For now, I’m not going to go deep. There’s a lot of Istio architecture to get through, because Istio is really a collection of different tools and frameworks, all packaged together.
What is Istio?
Istio is an open-source implementation of the service mesh originally developed by IBM, Google, and Lyft. It can layer transparently onto a distributed application and provide all the benefits of a service mesh like traffic management, security, and observability.
It’s designed to work with a variety of deployments, like on-premise, cloud-hosted, in Kubernetes containers, and in services running on virtual machines. Although Istio is platform-neutral, it’s quite often used together with microservices deployed on the Kubernetes platform.
I guess there’s probably a thousand different ways that service meshes could be implemented. You’re here for Istio on this tutorial. So I’m now going to tell you how Istio implements a service mesh.
How Istio implements a Service mesh
Let’s start with there number micro services running in your Kubernetes cluster.
The trick that Istio pulls off is for each of the pods in your system, which will probably in general just have a single container inside them.
Istio is going to inject, or add, its own container. This container is called a proxy, and it is just a container.
Now let’s look at the scenario where one container is going to make a network call to other container.
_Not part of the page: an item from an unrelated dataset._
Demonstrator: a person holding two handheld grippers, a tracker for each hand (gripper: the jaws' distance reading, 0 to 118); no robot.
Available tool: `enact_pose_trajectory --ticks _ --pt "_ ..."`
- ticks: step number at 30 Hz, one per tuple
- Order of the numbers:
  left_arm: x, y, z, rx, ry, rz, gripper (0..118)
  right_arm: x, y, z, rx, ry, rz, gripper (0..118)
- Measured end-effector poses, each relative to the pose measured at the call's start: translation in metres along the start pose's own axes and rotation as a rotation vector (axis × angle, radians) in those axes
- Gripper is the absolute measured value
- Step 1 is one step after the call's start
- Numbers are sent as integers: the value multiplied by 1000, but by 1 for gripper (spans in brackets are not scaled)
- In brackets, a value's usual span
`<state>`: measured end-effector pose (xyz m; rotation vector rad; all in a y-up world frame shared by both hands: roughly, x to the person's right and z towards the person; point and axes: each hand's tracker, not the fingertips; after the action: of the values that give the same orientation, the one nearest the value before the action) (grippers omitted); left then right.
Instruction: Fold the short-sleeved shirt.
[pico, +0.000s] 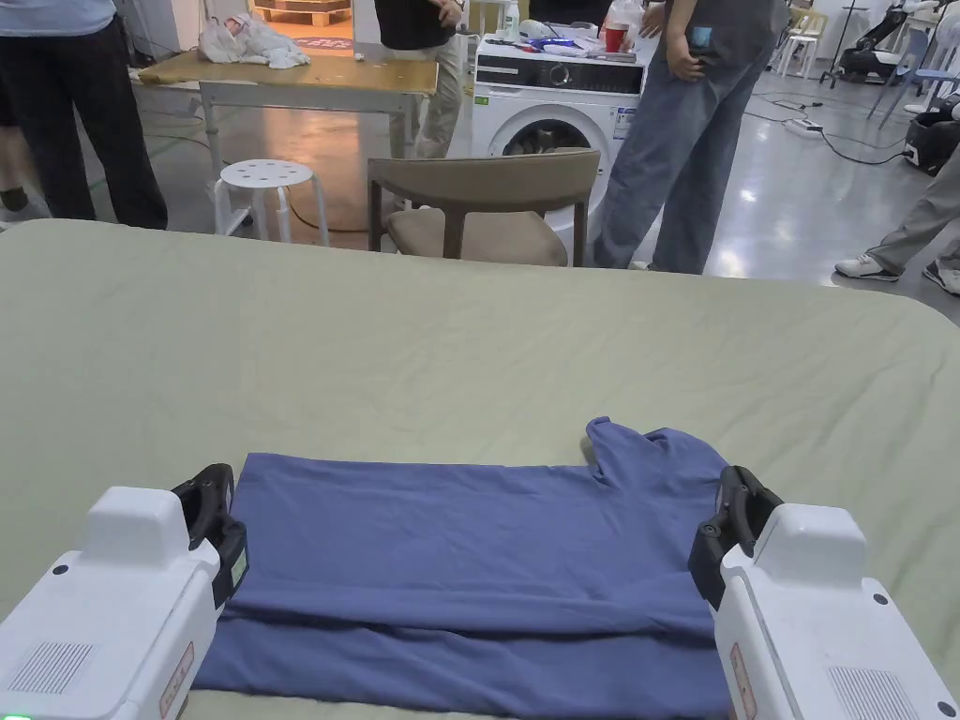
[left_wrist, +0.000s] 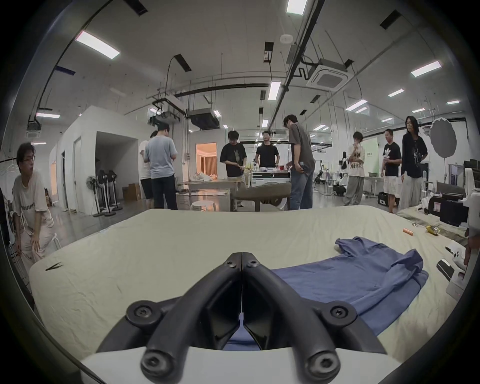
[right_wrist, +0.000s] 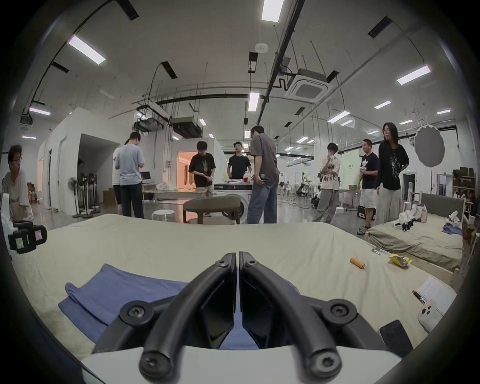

Well, in Istio, things are set up so that the network request from the container is going to be rooted or routed to its proxy. And it’s here (proxy) that that mesh logic can be implemented.
Please not that, in this tutorial, I’m not going to get into really deep details of Istio. That would be for an advanced Istio internals tutorials (Will discuss in future tutorials).
But, just in case you’re curious, Istio will have done some IP tables configuration on the container here. So the container thinks it’s making a remote call but actually, it’s just calling the proxy.
So the proxy then is responsible for relaying that call to the target pod’s proxy. Again, there could be some mesh logic here. But ultimately, the target container is going to receive that call.
And it’s possible that this container, it’s results of this request, needs to call a container in another POD.
So the story would continue, that request would be routed through this proxy, to the new target proxy, and then on to the target container.